El Ateneo y su tiempo

Hace unos días tuve la suerte de poder tener una conversación tranquila, de las de antes, con Valentín Cisneros. Durante muchos años ha ejercido la medicina en la ciudad, ahora se encuentra en esa edad de la jubilación merecida. También ejerció durante mucho tiempo la presidencia de del Ateneo de la ciudad. Recordamos aquellos años ateneísticos, y, como comparando ese tiempo con el actual, éste es un erial a nivel de actividades culturales de peso y de participación ciudadana en ellas. Y no, no es que piense que cualquier tiempo pasado fue mejor. Pero no cabe duda de que aquellos años de la transición y de los primeros pasos de nuestra democracia fueron de un verdadero apogeo cultural en la ciudad. Porque el contexto cultural, el pensamiento, la creatividad, los razonamientos emanados desde esa perspectiva reflexiva que depara la cultura influyó mucho en evidenciar una ciudad en el primer plano de la actualidad.

El Ateneo y su tiempo

ALFREDO YBARRA

 

Andújar se convirtió en una ciudad de referencia. En cierto modo, en aquellos momentos la cultura sirvió como moduladora, como conciencia de la vida pública. La política miraba a la gente de la cultura con respeto y al mismo tiempo que intentaba llevársela al huerto, como ha ocurrido siempre a lo largo de la historia, se dejaba aconsejar mucho más que ahora por ella. La cultura de Andújar, entonces, creó conciencia colectiva, mejoró el sentido de pertenencia de los iliturgitanos a su comunidad.
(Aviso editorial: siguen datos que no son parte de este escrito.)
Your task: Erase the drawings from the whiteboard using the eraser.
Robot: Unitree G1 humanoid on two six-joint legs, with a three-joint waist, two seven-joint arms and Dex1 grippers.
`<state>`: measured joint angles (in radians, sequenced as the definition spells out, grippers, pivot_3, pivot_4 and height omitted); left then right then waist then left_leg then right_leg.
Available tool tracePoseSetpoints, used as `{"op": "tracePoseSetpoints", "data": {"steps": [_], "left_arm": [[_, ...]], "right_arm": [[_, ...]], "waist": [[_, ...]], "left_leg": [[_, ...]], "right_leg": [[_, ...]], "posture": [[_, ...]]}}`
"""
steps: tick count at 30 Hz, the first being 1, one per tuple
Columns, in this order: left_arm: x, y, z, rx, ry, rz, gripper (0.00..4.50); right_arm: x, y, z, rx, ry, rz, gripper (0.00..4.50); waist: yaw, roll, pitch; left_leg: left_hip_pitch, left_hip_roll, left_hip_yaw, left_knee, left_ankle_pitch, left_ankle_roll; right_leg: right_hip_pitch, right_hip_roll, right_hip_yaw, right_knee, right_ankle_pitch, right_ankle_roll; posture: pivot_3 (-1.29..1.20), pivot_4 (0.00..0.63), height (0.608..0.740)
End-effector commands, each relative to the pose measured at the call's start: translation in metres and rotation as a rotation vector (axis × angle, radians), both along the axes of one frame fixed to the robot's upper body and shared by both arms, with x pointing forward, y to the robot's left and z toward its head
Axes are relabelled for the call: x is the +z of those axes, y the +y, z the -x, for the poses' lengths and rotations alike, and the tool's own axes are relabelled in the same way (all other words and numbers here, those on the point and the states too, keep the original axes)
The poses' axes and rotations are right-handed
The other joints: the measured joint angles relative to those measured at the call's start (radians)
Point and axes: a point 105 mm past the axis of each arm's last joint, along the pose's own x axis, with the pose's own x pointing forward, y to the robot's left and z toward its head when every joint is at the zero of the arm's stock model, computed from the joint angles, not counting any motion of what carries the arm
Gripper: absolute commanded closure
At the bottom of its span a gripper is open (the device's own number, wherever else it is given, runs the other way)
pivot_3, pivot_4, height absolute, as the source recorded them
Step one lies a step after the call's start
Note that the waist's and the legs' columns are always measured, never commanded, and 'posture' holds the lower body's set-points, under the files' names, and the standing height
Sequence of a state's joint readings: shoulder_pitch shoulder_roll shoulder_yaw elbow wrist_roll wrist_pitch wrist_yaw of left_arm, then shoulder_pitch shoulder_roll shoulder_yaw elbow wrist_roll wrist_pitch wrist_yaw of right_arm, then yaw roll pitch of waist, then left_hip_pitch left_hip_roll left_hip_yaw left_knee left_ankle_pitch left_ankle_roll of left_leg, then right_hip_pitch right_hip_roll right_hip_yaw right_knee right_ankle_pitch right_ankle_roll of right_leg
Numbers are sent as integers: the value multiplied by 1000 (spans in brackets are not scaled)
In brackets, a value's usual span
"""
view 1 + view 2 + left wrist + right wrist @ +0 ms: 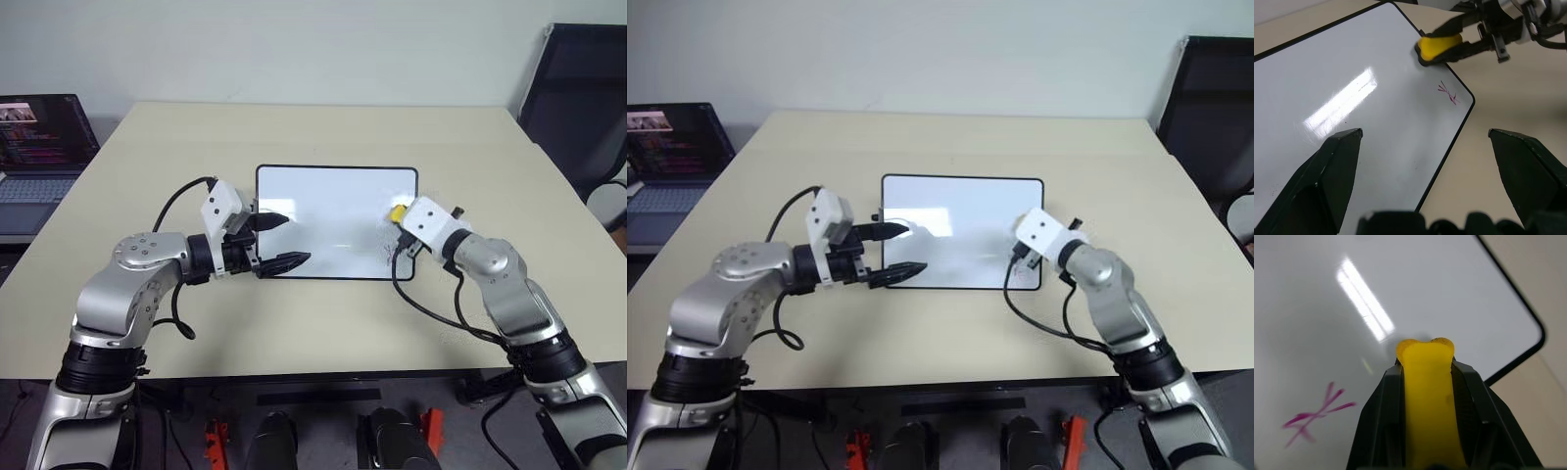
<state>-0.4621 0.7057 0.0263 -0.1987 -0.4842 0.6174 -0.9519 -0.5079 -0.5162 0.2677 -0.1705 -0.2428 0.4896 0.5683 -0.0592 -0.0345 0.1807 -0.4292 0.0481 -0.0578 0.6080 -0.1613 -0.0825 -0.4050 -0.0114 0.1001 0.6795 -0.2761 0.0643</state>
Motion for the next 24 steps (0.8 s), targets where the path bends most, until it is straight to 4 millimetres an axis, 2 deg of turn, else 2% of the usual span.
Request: {"op": "tracePoseSetpoints", "data": {"steps": [1,5,9,13,18,19,24], "left_arm": [[9,1,3,-9,-49,-5,0],[8,2,4,-6,-50,-3,0],[7,4,6,-7,-51,4,0],[3,2,18,-48,-7,21,0],[1,0,23,-72,7,11,0],[1,-1,24,-82,10,10,0],[-3,-2,24,-92,14,4,0]], "right_arm": [[15,-2,-3,-37,-59,-74,3524],[43,-14,-3,-77,-152,-160,3524],[52,-18,13,-36,-114,-360,3524],[34,-30,45,-6,-8,-500,3524],[9,-36,78,39,113,-543,3524],[4,-36,85,52,127,-530,3524],[-18,-31,100,64,174,-494,3524]], "waist": [[-4,0,0],[-2,1,1],[2,1,1],[7,1,1],[4,1,1],[3,1,1],[-1,1,1]], "left_leg": [[0,0,0,0,0,0],[0,0,0,0,0,0],[-3,0,0,-2,0,0],[-3,0,-1,-8,-1,-1],[-3,0,-1,-10,-1,-1],[-2,0,-1,-10,-1,-1],[0,0,0,-10,-1,-1]], "right_leg": [[0,0,0,0,0,0],[-1,0,0,0,0,0],[-2,0,-1,-2,0,2],[-2,0,-2,-3,-1,5],[-3,-1,-3,-4,-2,4],[-3,-1,-2,-4,-5,0],[-2,-1,-1,-3,-5,-2]], "posture": [[0,150,740],[0,150,740],[0,150,740],[0,150,740],[0,150,740],[0,150,740],[0,150,740]]}}
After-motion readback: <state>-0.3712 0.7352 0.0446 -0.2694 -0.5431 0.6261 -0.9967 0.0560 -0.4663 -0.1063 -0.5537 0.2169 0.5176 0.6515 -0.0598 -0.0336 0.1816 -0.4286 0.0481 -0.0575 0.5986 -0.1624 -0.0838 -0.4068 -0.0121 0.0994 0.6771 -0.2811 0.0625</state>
Al mismo tiempo que se desarrolló una cultura de calidad, de prestigio, pero no para las élites solamente. Eran los tiempos donde hubo una Casa de Cultura que fue excepcionalmente vanguardista y vigorosa en referencia al acontecer ciudadano. La Casa de Cultura era un poco como una casa grande de la cultura, donde todos podían caber, donde todo tenía cabida. La gente podía encontrarse en su especie de bar y hasta altas horas de la noche se formaban corrillos en torno al flamenco, a la literatura, al teatro,.. y donde a lo mejor se sumaba a la tertulia un prestigioso artista que ya unía lazos para aportar nuevas vías de actividad.
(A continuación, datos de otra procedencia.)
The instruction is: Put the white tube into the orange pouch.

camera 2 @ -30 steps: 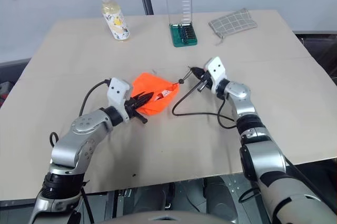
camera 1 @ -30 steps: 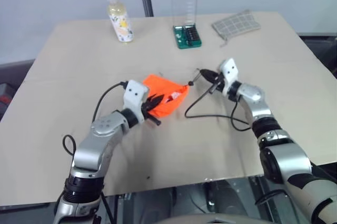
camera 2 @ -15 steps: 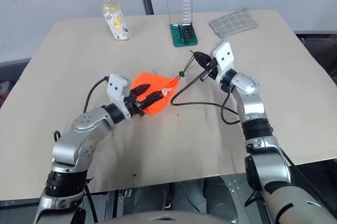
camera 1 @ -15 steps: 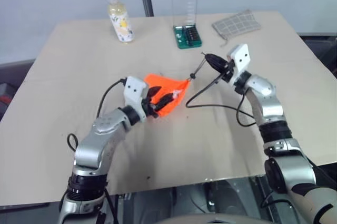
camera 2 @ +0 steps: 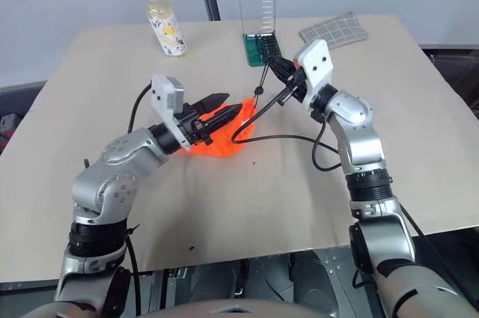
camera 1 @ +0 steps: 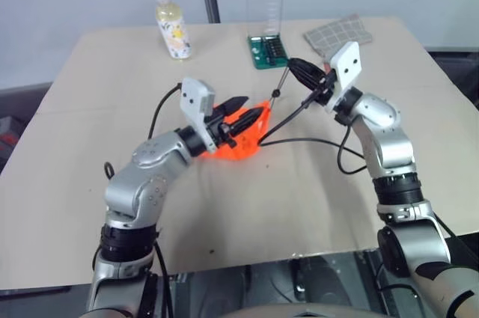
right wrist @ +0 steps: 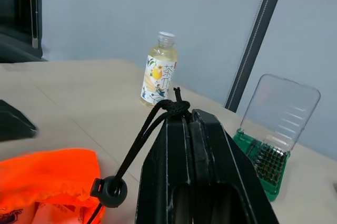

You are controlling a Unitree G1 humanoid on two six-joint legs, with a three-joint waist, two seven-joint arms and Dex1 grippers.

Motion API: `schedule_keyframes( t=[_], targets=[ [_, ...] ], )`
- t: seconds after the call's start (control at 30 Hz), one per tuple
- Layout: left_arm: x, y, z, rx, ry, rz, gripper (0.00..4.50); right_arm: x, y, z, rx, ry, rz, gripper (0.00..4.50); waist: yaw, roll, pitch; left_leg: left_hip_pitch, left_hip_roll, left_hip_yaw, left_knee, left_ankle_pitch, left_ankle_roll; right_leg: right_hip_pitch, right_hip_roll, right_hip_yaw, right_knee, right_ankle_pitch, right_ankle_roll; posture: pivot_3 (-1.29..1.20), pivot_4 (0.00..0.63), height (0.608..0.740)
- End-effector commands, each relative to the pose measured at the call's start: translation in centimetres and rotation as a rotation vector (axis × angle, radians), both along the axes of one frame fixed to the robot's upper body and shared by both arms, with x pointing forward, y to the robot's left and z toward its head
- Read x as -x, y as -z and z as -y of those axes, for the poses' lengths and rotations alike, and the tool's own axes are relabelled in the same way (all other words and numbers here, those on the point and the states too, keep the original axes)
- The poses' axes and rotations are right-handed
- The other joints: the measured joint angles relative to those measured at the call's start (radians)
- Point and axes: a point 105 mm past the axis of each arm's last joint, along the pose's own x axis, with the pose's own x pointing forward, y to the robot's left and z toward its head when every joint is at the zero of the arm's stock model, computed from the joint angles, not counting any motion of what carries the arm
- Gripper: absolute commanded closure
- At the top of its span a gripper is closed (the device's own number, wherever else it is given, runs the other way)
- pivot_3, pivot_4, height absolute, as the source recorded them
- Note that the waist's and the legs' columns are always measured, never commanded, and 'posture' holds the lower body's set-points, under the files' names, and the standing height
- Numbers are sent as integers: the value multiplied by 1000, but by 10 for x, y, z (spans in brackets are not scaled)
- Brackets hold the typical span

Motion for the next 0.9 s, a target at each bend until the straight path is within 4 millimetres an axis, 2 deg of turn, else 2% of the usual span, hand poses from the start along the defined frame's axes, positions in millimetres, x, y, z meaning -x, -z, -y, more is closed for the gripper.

Eran tiempos de la Universidad Popular, con esa filosofía primera (hasta que la política se dio cuenta de que este proyecto con su incardinación en todas las capas sociales podía ser peligroso críticamente con sus ansias de poder) tan universal de crear una ciudadanía que cimentara sus principales valores públicos en la educación y en la cultura. Y fue tiempo del Ateneo, que como asociación privada, se generaron actividades de mucho nivel sin mirar ideologías. Pero lo importante no era que se hicieran cosas, sino que la cultura calaba, trasminaba la médula iliturgitana, y en la ciudad se palpaba, tangiblemente, un espíritu más esencial.